--- Data section Enclosed Below ---

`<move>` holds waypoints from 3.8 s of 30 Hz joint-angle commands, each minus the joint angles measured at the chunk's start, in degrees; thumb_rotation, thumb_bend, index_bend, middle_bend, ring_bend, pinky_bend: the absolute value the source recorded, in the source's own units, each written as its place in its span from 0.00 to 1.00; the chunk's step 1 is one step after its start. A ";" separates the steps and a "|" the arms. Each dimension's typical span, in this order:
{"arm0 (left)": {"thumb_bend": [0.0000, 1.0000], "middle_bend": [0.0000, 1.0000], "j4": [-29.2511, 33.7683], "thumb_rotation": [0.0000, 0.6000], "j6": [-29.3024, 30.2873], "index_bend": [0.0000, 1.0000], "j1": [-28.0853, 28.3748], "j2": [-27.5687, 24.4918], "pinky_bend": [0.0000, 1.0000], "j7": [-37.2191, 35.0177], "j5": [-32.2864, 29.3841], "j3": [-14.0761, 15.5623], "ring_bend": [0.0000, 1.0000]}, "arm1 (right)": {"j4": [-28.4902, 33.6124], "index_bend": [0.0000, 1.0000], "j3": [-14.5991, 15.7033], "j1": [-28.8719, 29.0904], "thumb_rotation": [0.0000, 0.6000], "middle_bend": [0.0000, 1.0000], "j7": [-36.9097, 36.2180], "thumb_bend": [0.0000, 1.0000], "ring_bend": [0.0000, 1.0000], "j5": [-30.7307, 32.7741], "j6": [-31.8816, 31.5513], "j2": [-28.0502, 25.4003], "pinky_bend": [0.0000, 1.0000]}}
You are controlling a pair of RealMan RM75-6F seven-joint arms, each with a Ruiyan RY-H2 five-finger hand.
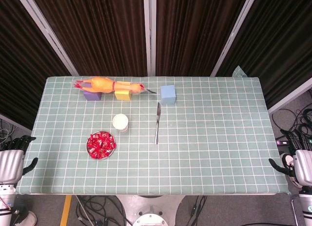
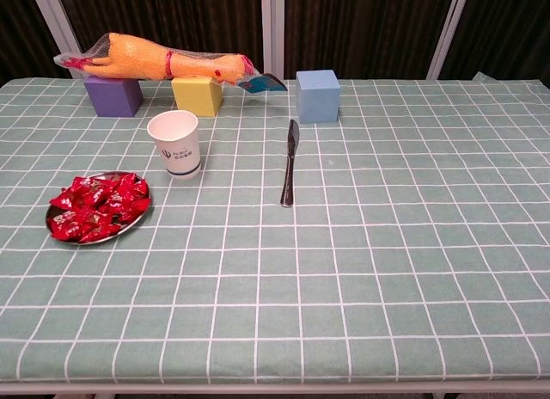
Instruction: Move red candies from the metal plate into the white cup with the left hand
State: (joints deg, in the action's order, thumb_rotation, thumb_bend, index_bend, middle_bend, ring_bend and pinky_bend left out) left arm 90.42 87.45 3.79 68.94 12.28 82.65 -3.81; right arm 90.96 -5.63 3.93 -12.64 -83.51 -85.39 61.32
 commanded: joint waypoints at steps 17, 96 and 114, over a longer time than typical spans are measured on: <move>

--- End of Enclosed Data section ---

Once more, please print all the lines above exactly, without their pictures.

`<move>` holds waypoints from 3.8 s of 30 Hz joint-angle commands, each minus the joint angles measured at the chunk's start, in degrees; thumb_rotation, thumb_bend, index_bend, middle_bend, ring_bend, pinky_bend: the absolute value the source recorded, in the source's own units, each written as its place in its span from 0.00 to 1.00; the chunk's step 1 is one step after its start. A ";" separates the steps and a "|" the arms. Each dimension's typical span, in this order:
{"arm0 (left)": {"thumb_bend": [0.0000, 1.0000], "middle_bend": [0.0000, 1.0000], "j4": [-29.2511, 33.7683], "thumb_rotation": [0.0000, 0.6000], "j6": [-29.3024, 30.2873], "index_bend": [0.0000, 1.0000], "j1": [-28.0853, 28.3748], "j2": [-27.5687, 24.4918], "pinky_bend": [0.0000, 1.0000], "j7": [-37.2191, 35.0177], "j5": [-32.2864, 29.3841], "j3": [-14.0761, 15.5623], "ring_bend": [0.0000, 1.0000]}, "arm1 (right)": {"j4": [-28.4902, 33.6124], "index_bend": [0.0000, 1.0000], "j3": [-14.5991, 15.7033], "j1": [-28.8719, 29.0904], "thumb_rotation": [0.0000, 0.6000], "middle_bend": [0.0000, 1.0000], "j7": [-36.9097, 36.2180], "thumb_bend": [0.0000, 1.0000], "ring_bend": [0.0000, 1.0000], "j5": [-30.7307, 32.7741], "j6": [-31.8816, 31.5513], "j2": [-28.0502, 25.4003], "pinky_bend": [0.0000, 1.0000]}}
You are controlling a pair of RealMan RM75-6F seven-joint arms, each with a Ruiyan RY-H2 five-finger hand.
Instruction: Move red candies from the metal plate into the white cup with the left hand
State: (joints deg, in the action's order, thumb_rotation, thumb_bend, index_bend, middle_bend, ring_bend and pinky_bend left out) left arm 90.42 87.45 3.79 68.94 12.28 82.65 -3.81; right arm 90.96 -5.63 3.93 -12.64 -83.51 -85.39 61.32
 commanded: joint waypoints at steps 17, 96 and 114, over a longer time than typical spans are measured on: <move>

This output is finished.